Your objective: For the listing below, output exactly the lines from the line with "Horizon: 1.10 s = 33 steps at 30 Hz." up to and including the line with "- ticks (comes", and no other lines.

*** Record excerpts ***

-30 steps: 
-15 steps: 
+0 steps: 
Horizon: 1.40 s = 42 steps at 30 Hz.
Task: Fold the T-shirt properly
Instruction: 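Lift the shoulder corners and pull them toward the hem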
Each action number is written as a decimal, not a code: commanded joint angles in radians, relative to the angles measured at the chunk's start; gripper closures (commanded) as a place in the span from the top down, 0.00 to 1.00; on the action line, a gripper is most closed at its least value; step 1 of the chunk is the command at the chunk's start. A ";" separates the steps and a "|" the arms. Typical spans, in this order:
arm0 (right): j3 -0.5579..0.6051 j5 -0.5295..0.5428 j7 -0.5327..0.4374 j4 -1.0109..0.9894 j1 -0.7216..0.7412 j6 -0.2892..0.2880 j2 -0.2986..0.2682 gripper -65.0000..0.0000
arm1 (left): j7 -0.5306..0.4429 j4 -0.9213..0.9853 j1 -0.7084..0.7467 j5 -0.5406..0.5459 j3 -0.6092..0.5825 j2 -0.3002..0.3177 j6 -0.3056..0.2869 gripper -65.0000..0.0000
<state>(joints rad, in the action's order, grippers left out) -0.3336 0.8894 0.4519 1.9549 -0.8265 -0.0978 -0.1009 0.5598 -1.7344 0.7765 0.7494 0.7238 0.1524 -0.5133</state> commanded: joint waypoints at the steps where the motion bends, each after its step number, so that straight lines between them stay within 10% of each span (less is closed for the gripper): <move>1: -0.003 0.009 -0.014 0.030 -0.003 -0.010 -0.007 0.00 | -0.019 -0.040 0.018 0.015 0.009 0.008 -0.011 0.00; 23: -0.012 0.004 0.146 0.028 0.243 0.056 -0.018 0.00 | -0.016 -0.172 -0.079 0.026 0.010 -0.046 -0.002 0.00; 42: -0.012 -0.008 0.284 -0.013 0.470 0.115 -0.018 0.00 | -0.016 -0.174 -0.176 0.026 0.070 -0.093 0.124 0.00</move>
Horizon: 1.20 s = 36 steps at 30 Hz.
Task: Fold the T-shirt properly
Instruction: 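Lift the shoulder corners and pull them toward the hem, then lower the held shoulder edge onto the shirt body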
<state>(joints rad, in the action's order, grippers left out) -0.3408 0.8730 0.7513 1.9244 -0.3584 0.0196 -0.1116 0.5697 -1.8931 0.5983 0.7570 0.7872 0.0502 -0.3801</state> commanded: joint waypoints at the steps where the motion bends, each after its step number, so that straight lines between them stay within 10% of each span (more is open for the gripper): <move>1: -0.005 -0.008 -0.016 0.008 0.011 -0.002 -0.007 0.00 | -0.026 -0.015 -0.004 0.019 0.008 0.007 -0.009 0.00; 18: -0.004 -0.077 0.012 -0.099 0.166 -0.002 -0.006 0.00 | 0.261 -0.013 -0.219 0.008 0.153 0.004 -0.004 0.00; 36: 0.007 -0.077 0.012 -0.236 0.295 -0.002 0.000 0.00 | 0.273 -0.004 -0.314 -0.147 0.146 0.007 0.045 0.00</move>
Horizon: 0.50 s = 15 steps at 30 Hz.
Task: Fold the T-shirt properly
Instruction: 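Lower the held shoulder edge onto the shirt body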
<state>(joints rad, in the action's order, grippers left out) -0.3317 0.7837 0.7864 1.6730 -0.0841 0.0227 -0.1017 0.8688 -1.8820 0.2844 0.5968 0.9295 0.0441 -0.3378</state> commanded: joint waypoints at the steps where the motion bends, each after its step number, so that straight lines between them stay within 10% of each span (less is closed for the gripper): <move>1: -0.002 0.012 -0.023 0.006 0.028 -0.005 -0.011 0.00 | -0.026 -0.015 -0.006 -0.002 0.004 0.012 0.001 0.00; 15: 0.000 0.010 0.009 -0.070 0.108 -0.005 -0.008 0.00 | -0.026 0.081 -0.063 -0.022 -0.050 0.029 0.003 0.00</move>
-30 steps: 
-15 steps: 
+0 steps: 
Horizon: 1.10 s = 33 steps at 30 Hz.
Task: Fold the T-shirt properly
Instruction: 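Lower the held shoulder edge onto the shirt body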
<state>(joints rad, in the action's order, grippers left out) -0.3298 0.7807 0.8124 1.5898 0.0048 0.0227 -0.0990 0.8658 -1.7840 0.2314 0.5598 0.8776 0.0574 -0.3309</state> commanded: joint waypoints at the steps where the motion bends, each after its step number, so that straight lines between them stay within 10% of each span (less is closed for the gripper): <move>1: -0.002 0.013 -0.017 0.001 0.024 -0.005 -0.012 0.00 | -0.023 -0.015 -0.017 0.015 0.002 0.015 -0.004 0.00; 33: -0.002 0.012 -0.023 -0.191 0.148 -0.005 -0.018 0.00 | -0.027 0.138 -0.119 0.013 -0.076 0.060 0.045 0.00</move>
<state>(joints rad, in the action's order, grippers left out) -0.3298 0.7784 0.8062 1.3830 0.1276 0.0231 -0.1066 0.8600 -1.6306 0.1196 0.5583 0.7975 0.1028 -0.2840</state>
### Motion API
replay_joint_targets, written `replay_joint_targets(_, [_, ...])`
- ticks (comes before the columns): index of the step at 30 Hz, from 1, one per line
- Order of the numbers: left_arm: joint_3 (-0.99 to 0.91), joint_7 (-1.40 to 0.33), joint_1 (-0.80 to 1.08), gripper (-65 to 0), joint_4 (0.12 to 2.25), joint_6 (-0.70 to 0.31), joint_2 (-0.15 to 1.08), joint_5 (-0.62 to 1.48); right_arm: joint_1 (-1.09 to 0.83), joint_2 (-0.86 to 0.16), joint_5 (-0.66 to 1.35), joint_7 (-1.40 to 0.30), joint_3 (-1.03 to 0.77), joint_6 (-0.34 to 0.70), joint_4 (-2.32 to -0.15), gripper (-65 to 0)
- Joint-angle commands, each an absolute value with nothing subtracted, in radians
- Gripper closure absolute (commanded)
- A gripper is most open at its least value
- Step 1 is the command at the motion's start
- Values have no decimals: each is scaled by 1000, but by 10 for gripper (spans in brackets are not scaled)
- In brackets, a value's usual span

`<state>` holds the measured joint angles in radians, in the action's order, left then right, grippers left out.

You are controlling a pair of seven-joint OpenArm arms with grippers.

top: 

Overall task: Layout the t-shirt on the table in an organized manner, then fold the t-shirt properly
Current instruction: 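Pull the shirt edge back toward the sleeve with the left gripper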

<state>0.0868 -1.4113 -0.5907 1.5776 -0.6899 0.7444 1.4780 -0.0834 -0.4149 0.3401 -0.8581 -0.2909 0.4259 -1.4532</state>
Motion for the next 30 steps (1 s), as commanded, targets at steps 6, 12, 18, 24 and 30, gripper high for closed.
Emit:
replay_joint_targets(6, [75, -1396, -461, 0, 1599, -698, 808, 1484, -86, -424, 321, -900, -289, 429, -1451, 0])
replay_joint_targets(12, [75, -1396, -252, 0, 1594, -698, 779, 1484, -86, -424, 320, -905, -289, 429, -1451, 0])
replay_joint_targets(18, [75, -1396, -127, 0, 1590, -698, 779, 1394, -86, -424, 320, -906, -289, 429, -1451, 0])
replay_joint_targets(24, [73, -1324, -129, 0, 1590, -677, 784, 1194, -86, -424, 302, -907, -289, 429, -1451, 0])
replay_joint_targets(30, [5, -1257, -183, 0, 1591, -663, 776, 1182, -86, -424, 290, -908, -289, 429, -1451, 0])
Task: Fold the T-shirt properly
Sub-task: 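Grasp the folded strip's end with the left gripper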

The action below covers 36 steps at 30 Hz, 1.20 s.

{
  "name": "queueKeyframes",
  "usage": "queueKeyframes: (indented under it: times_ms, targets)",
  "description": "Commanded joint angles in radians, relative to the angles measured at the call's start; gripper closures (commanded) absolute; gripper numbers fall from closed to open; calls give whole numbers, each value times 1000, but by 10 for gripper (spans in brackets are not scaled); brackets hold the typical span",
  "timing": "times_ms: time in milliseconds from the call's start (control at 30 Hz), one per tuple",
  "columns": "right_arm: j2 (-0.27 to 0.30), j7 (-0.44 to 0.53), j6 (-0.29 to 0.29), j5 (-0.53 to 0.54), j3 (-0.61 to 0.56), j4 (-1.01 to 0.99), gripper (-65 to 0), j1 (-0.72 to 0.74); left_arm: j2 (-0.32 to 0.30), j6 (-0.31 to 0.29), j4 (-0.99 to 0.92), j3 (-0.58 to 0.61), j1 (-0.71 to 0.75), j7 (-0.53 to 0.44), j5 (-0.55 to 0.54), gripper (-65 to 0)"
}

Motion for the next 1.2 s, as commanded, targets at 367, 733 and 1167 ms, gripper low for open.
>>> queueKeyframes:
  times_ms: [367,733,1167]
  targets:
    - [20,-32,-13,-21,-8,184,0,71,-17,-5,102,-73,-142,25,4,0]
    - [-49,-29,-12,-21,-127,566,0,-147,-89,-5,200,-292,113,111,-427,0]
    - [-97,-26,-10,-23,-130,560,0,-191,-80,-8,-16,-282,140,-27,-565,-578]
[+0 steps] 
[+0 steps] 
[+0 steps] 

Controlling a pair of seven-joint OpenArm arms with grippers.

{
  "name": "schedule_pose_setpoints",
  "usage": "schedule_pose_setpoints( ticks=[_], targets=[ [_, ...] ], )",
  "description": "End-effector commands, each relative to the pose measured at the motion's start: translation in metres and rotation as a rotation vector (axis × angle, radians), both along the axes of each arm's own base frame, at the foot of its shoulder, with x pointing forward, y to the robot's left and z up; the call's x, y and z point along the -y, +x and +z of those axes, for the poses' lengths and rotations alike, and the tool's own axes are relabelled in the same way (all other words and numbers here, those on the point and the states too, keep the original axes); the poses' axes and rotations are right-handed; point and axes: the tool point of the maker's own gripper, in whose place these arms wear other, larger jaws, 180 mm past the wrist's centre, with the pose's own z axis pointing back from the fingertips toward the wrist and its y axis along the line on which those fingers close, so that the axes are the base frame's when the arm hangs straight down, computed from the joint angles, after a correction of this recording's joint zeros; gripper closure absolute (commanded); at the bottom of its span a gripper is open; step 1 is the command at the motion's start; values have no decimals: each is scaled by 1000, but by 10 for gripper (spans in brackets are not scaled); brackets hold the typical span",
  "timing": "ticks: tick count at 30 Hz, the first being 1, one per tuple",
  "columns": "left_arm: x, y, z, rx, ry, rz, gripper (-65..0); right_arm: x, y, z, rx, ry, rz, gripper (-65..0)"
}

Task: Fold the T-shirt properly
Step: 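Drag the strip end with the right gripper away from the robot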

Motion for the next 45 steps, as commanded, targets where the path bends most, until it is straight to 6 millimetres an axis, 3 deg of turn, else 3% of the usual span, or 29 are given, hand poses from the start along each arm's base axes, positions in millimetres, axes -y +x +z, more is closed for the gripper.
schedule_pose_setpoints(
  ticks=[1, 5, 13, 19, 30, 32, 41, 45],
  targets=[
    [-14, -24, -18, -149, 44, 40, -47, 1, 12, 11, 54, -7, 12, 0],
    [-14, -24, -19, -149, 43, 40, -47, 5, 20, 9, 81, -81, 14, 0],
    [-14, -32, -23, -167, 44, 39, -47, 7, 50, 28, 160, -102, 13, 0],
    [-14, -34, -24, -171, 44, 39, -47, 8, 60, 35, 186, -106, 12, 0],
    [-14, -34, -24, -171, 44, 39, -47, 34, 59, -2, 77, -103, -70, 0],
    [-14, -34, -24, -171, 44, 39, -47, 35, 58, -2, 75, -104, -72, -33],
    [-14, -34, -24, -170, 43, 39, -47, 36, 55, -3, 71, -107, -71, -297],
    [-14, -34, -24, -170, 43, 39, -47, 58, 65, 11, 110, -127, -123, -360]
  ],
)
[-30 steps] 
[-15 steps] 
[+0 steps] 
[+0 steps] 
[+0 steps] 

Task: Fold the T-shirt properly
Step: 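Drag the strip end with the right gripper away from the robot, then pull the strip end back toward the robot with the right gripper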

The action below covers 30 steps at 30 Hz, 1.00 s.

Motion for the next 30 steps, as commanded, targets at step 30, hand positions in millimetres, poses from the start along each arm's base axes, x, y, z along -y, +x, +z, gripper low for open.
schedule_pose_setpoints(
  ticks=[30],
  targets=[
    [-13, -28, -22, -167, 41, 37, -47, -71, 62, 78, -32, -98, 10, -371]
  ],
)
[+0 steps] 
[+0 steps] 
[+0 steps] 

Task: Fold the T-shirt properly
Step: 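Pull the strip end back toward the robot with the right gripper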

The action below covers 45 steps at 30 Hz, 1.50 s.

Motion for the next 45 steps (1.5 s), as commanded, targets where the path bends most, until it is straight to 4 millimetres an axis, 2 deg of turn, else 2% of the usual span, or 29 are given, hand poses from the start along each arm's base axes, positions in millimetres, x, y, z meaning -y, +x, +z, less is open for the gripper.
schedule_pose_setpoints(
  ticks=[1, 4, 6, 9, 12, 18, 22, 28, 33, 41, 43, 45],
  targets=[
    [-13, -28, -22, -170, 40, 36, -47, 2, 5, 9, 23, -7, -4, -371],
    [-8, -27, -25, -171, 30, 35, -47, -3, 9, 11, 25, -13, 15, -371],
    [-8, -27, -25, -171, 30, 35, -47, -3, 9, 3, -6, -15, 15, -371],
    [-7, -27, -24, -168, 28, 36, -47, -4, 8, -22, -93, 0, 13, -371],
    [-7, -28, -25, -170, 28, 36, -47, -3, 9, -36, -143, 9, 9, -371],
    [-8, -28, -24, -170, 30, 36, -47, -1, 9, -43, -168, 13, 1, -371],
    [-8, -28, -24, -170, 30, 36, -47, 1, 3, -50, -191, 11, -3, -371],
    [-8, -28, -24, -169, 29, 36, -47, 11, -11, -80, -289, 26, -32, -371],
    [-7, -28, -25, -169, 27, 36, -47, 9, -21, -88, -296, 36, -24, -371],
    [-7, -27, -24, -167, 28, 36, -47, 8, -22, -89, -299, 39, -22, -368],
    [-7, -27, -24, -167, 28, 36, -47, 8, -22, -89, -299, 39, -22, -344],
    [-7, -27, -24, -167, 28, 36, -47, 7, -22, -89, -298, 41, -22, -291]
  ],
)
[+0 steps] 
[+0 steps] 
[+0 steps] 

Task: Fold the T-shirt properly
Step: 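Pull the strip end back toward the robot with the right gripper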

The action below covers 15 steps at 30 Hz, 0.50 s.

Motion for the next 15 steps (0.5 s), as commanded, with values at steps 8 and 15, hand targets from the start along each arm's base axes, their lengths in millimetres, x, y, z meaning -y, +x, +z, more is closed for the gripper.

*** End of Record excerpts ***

Result for this task:
Horizon: 1.10 s = 33 steps at 30 Hz.
Task: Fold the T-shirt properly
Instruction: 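Lower the held shoulder edge onto the shirt body
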<state>(joints rad, in the action's order, grippers left out) -0.3298 0.7807 0.8124 1.5898 0.0048 0.0227 -0.0990 0.8658 -1.7840 0.2314 0.5598 0.8776 0.0574 -0.3309</state> commanded: joint waypoints at the steps where the motion bends, each after its step number, so that straight lines between them stay within 10% of each span (less is closed for the gripper): <move>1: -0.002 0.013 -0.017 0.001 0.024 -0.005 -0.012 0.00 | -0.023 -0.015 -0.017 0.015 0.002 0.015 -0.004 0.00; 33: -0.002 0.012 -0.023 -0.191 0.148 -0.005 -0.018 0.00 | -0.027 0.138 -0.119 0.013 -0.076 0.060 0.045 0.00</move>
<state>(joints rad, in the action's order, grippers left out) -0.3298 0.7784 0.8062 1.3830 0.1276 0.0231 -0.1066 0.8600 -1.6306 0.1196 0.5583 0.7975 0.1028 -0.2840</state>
### Motion API
replay_joint_targets, written `replay_joint_targets(_, [_, ...])`
- ticks (comes before the columns): index of the step at 30 Hz, from 1, one per line

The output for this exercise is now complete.